Parliament and Public
Parliament and Public from the Late Eighteenth Century to the Present
Modern parliaments need the public eye. What sounds obvious and almost trivial obscures a relationship fraught with tension, for the assessment of this relationship has over time been subject to profound changes. During the nineteenth century, for instance, parliament and public were regarded as »symbiotic twins«, ensuring social and constitutional progress. Such an optimistic view is nowadays uncommon. Rather, most commentators sceptically note the »medialisation« of politics, according to which media staging increasingly superimposes parliamentary debates and decision-making processes.

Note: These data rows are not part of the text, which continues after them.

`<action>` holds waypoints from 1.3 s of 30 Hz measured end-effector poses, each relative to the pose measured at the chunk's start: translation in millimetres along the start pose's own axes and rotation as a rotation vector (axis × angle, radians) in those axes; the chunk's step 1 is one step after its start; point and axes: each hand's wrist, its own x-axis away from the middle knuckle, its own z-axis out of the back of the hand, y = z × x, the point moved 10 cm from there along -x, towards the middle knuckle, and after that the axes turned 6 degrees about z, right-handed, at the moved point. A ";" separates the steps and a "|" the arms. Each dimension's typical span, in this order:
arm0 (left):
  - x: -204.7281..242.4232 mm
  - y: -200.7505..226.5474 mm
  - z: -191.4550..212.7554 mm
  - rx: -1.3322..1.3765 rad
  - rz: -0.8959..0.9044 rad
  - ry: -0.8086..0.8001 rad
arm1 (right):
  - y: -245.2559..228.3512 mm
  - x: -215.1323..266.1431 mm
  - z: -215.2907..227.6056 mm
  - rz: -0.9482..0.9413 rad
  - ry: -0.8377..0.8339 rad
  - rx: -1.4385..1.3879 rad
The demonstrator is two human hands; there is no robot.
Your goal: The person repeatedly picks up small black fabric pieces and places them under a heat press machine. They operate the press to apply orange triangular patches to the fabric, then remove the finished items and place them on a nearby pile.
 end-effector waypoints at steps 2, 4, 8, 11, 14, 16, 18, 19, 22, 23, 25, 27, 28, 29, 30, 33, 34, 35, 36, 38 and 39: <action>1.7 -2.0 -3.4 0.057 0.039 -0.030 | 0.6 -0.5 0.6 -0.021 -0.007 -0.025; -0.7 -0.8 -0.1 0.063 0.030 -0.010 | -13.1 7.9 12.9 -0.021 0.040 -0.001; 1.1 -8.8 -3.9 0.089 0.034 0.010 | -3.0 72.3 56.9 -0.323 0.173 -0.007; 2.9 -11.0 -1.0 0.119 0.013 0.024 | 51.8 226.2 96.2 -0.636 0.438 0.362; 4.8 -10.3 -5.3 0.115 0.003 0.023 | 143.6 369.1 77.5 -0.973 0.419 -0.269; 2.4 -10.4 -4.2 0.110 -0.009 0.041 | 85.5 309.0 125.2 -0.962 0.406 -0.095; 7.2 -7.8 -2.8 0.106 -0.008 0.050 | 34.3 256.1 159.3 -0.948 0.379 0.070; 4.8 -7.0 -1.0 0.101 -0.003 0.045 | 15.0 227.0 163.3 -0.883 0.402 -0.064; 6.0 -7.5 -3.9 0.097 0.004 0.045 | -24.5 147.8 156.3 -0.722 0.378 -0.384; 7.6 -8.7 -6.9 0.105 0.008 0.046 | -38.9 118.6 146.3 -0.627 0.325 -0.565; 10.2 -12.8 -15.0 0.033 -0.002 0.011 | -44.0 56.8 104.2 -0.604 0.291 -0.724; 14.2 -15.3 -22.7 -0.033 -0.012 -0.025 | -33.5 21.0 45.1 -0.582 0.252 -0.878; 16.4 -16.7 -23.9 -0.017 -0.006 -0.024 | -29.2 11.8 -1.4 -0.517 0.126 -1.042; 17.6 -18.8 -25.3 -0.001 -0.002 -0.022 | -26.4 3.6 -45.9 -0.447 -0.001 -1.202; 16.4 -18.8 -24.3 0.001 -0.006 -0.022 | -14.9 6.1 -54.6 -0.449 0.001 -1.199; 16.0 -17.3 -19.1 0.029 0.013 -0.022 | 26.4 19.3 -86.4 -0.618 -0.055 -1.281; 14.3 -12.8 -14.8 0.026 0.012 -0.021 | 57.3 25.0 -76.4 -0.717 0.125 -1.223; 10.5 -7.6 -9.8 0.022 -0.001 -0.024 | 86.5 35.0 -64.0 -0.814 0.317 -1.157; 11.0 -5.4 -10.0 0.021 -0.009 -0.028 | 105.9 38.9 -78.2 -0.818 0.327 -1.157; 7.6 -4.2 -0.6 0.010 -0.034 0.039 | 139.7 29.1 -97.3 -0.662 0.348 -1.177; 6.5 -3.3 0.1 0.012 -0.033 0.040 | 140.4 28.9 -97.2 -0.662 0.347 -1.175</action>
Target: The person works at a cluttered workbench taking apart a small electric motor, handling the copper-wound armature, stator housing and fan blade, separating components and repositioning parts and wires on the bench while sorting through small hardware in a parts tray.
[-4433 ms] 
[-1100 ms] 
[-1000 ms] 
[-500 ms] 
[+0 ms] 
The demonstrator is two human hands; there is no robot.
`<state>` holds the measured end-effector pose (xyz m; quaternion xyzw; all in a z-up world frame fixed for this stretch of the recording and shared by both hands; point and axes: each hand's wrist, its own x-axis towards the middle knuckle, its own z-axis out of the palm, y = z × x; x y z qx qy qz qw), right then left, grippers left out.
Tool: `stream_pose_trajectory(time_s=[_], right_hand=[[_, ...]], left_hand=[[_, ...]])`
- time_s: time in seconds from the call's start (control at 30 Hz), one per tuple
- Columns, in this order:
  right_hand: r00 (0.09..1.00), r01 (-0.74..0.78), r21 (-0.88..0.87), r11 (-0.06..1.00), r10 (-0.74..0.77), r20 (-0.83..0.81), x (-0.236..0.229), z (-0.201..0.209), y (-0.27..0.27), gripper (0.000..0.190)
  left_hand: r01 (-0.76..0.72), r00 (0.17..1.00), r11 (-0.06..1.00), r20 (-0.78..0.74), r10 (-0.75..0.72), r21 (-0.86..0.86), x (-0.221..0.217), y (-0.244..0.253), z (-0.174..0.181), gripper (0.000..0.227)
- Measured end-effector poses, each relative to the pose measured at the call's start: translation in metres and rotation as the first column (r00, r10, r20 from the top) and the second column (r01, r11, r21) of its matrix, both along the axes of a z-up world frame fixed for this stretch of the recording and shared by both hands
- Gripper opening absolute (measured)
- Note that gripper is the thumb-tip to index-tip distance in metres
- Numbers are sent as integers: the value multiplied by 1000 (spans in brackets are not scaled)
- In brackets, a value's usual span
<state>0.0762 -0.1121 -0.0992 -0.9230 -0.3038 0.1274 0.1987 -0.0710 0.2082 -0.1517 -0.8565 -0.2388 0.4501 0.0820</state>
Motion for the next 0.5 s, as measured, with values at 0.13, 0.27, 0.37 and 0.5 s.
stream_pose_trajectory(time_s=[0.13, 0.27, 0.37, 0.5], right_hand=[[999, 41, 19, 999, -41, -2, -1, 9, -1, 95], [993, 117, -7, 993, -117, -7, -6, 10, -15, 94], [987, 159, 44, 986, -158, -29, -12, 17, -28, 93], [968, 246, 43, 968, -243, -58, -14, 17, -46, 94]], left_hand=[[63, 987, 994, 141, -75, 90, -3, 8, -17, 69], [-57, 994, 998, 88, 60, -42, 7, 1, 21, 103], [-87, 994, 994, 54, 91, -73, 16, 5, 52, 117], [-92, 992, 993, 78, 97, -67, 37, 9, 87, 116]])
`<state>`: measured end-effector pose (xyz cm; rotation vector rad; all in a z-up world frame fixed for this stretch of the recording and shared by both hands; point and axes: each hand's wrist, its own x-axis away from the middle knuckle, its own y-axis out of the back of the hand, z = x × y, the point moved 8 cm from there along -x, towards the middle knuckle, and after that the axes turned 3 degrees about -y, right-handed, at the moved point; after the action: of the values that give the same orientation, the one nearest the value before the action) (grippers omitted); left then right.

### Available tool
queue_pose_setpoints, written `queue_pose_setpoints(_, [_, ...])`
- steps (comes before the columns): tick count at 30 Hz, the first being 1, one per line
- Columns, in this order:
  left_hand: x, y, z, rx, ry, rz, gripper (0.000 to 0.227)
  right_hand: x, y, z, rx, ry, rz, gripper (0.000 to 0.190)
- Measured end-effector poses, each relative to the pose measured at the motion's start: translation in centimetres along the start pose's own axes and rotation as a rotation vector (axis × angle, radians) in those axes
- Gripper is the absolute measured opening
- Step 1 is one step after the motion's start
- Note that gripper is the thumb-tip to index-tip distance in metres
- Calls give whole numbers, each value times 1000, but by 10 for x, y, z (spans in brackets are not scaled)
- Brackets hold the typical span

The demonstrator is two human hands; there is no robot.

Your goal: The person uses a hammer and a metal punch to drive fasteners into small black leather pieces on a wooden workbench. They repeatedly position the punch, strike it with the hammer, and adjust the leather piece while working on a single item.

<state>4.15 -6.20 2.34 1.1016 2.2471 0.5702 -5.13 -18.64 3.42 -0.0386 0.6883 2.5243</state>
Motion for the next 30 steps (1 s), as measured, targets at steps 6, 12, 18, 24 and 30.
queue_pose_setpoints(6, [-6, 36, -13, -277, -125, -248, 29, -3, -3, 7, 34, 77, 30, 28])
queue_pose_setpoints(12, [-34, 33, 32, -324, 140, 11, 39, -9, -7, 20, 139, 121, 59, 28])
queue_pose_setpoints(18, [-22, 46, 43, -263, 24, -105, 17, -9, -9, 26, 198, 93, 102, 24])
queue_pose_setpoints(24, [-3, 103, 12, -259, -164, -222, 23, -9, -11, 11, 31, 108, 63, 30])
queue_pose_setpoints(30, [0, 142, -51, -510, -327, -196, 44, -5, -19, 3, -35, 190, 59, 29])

Our research focus »Parliament and Public« explores the complex relationship between both institutions from a long-term historical perspective, beginning with the late eighteenth century and continuing into the present. Two closely intertwined aspects are in this respect decisive. The first assumption is that modern parliamentarianism inherently requires an institutionalised public. As the liberal expert for constitutional law, Karl Rotteck, concisely put it already in the 1830s: there is no representation without the public. According to the second assumption, parliaments and their members can credibly claim to act on behalf of the »nation« or the »people« only if they manage to maintain sustainable and mutual communication with their voters. Otherwise their claim misses the mark. In this sense, the history of parliamentary public is also a history of parliamentary power.
The functional correlation between parliament and public that emerged around 1800 has, up to the present day, shaped the political arena. It has in fact been changed in many ways by several media »revolutions« such as the rise of the popular mass press in the late nineteenth century or of electronic media in the twentieth century. The basic principle, however, prevailed. A discussion is needed on whether the described functional correlation is under serious threat from current developments of the political system – for example the increasing transfer of power to European institutions – and of the media system – including the internet. In this case, the principle of modern political representation, that is parliamentarianism, is also jeopardised.
Die Demokratie der Wähler. Stadtgesellschaft und politische Kommunikation in Italien und der Bundesrepublik 1944–1979 / Voters’ Democracy. Municipal Society and Political Communication in Italy and the Federal Republic (1944–1979)
How did Germans and Italians after 1945 connect with representative democracy? The book addresses this question, for the first time, from a historical perspective, illustrating voters’ perceptions and interpretations. It focuses on urban everyday life of the Federal Republic and Italy, where politics was publicly observed, presented and discussed. Particularly in the context of election campaigns, voters and parties negotiated what constituted good political representation. The book explores the relationship between the democratic sovereign and its representatives through the lens of direct communication. It highlights the expectations of the people’s representatives, parliamentary elites’ views of the electorate and the extent of closeness between both of them that could increase and decline.
Andreas Biefang: »Die parlamentarische Bühne. Zur visuellen Repräsentation des Parlamentarismus in Deutschland von den Anfängen bis 1933« (»The Parliamentary Stage. On the Visual Representation of Parliamentarianism in Germany from the beginning to 1933«)
Book and exhibition on Julius Braatz, the photographer in »Bismarck’s Reichstag«
The KGParl celebrated its 50th anniversary in May 2002 with an exhibition on »Bismarcks Reichstag. Das Parlament in der Leipziger Straße. Fotografiert von Julius Braatz« (»Bismarcks’s Reichstag. The Parliament in Leipziger Straße. Photographed by Julius Braatz«). It showcased around 100 largely unknown photographs by the Berlin-based photographer Julius Braatz, taken in April and May 1889 in the Reichstag building. As a pioneer of documentary photography, Braatz was allowed access to the members of parliament whom he photographed in the lobby and the plenary hall. His pictures are arguably the very first reportage-style photos of a parliament. Not only do they allow unique insight into parliamentary everyday life. They also document the interior of the temporary Reichstag building that from 1894 fell into oblivion in favour of the Wallot building. Braatz’s photographs are surely the most important visual source of parliamentary culture of the Bismarck era.
Exhibition tie-in book
Andreas Biefang: Bismarcks Reichstag. Das Parlament in der Leipziger Straße. Fotografiert von Julius Braatz (Bismarck’s Reichstag. The Parliament in Leipziger Straße. Photographed by Julius Braatz), 320 pages, Düsseldorf 2002.
Venues of the exhibition
»Bismarck’s Reichstag« is a touring exhibition and has been shown in 17 German cities. Since June 2010 it is hosted by the Schönhausen-based Bismarck Museum of the Otto-von-Bismarck Foundation as a permanent loan.